During the model evaluation, we will separately evaluate the model's performance on isolated structures and contiguous structures.

Isolated Structures

For assessing segmentation results of both dense isolated and sparse isolated structures, two metrics will be employed:

1) Volumetric Dice Similarity Coefficient (DSC)
2) Panoptic Quality (PQ) [1]

Contiguous Structures

For assessing segmentation results of both dense contiguous and sparse contiguous structures, again two metrics will be employed:

1) Volumetric Dice Similarity Coefficient (DSC)
2) Centerline-Dice Similarity Coefficient (clDice)[2]

References
[1] Kofler, F., Möller, H., Buchner, J., et al. (2023).
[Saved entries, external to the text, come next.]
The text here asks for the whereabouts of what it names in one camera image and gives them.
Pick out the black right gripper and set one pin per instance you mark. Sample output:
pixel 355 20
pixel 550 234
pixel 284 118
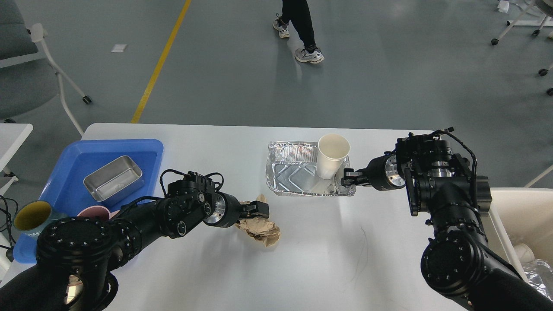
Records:
pixel 381 173

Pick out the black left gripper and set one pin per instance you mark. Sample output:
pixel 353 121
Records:
pixel 227 210

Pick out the brown paper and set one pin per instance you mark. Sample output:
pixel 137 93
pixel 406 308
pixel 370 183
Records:
pixel 263 230

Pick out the white paper cup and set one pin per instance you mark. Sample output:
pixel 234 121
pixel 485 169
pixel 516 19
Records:
pixel 332 150

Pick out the aluminium foil tray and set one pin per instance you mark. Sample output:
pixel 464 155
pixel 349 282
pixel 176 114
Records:
pixel 291 171

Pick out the square steel tray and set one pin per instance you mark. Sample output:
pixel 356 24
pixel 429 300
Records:
pixel 114 181

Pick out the pink mug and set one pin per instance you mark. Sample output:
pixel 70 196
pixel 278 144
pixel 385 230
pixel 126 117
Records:
pixel 97 211

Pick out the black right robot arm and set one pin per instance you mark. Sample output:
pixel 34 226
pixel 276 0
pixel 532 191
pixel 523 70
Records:
pixel 439 173

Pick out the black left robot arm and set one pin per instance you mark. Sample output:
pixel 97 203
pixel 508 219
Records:
pixel 75 256

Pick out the white bin right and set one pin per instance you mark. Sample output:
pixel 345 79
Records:
pixel 521 215

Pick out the passerby in black trousers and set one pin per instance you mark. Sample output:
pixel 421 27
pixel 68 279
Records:
pixel 297 13

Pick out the white cup in bin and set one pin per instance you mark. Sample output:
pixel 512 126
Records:
pixel 524 253

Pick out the blue plastic tray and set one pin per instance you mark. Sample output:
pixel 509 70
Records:
pixel 65 190

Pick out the crumpled foil in bin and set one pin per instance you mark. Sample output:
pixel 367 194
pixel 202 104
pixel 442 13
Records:
pixel 540 276

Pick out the paper scrap on floor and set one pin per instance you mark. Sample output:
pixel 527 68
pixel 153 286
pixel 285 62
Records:
pixel 119 48

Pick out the teal mug yellow inside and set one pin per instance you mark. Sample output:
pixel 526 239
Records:
pixel 33 218

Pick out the white side table left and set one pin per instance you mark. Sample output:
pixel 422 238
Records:
pixel 12 136

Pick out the grey office chair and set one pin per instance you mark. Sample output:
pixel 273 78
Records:
pixel 29 76
Panoptica: Instance-wise Evaluation of 3D Semantic and Instance Segmentation Maps. arXiv preprint arXiv:2312.02608.
[2] S. Shit, J.C. Paetzold, A. Sekuboyina, et al. clDice — a novel topology-preserving loss function for tubular structure segmentation. In IEEE/CVF Conference on Computer Vision and Pattern Recognition, 2021, pp. 16555–16564.

Ranking

The ranking of a submitted algorithm is determined through the following process:

• Compute the metric scores for each test case.
• Calculate the average of the metric scores across all test cases for each individual metric.
• Rank the averaged scores for each metric independently based on its specific optimization trend (e.g., higher is better or lower is better).
• Determine the ranking of the submitted algorithm by calculating the mean rank across all metrics separately for dense isolated, sparse isolated, dense contiguous, and sparse contiguous structures.
• Determine the overall ranking of the submitted algorithm by calculating the mean rank across two structure types.
• If two or more algorithms have equal final ranks, the prize will be shared equally among them.